As the Texas Legislature finished its 2015 session, lawmakers from the Lone Star State have once again approved a tax relief measure that will only add to the Texas reputation as a state friendly to business and poised for economic growth. Lawmakers from the state House and Senate considered various options for tax relief packages lawmakers would adopt this year, and the final product is a nearly $3.8 billion tax reduction over the next two years.
The Texas economy has been booming for years; in fact, the state ranks 11th for economic outlook in the 2015 edition of Rich States, Poor States: ALEC-Laffer State Economic Competitiveness Index. From 2003 to 2013, Texas grew employment by 20.5 percent, second only to North Dakota. In that time period, Texas’ gross state product grew by 81.7 percent, far above the national average. Often, when a state experiences dramatic population growth – as Texas has – pressure mounts to increase taxes. The combination of fiscal responsibility and careful budgeting has allowed Texas to remain one of only nine states that does not levy a personal income tax.
The state also has no corporate income tax, but rather taxes businesses under a franchise tax system, commonly referred to as the “margins tax.” The margins tax is a type of modified gross receipts tax, under which a company pays a tax on their gross revenues for the year rather than on profits. This type of tax structure is one of the most damaging for economic growth (as discussed previously at American Legislator) and has been one of the very few negative spots on Texas’ otherwise pro-growth tax and fiscal policy climate.
Fortunately, the compromise tax relief measure that the legislature passed recently addresses the margins tax, reducing the tax rate by 25 percent across the board. This tax reduction means state businesses will retain $2.6 billion over the next two years to save, invest and grow. The tax relief package also includes a provision to raise the homestead exemption from its current $15,000 to $25,000, providing property tax relief for Texans. Finally, the tax relief package also includes a provision to require a supermajority of local governing board officials, such as cities and counties, to raise property taxes.

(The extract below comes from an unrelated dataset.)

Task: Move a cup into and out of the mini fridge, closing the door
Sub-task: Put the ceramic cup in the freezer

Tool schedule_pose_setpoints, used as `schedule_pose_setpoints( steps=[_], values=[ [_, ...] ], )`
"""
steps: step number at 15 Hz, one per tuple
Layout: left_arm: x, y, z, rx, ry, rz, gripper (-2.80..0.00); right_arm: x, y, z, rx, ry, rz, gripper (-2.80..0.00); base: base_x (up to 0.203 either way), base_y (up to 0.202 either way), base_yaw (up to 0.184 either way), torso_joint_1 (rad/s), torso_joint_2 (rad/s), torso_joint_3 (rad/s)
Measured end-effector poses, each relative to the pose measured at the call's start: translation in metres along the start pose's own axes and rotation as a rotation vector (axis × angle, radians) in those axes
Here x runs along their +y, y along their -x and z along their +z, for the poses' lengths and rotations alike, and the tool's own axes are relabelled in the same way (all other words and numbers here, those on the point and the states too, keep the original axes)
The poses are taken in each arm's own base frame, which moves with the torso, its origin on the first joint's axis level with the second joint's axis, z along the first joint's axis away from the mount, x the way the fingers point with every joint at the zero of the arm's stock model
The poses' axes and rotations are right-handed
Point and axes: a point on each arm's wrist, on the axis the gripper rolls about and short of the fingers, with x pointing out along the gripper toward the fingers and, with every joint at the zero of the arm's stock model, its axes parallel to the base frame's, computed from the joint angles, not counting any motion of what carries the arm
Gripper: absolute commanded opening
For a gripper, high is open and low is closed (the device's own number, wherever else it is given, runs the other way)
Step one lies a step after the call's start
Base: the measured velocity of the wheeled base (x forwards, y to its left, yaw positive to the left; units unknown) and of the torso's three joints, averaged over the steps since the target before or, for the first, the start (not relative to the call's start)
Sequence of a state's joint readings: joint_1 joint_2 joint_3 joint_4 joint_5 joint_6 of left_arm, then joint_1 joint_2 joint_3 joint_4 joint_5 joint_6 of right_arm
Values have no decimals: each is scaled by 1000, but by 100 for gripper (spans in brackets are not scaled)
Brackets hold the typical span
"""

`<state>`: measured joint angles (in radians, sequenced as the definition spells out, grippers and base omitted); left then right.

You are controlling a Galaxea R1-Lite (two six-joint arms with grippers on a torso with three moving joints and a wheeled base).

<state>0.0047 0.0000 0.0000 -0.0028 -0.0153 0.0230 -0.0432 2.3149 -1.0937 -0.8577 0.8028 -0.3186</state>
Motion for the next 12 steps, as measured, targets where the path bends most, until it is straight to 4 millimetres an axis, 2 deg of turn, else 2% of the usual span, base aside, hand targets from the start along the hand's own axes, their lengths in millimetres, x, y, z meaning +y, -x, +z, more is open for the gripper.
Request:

Overall, Texas is the model for pro-growth tax and fiscal policies that other states should emulate. This session’s tax relief package only further cements Texas as one of the national leaders for future economic growth.
“We are very proud that we were able to cut the tax burden for job creators across Texas this session while growing spending at a responsible rate and ensuring the rainy day fund is well maintained,” said Texas State Representative and ALEC National Chairman Representative Phil King. “We hope these changes will continue to move Texas up in future Rich States, Poor States rankings.”
Texas is reaping the rewards of economic growth that result from sound fiscal policies of thoughtful regulations and low taxes; the rest of the country would do well to learn from this example.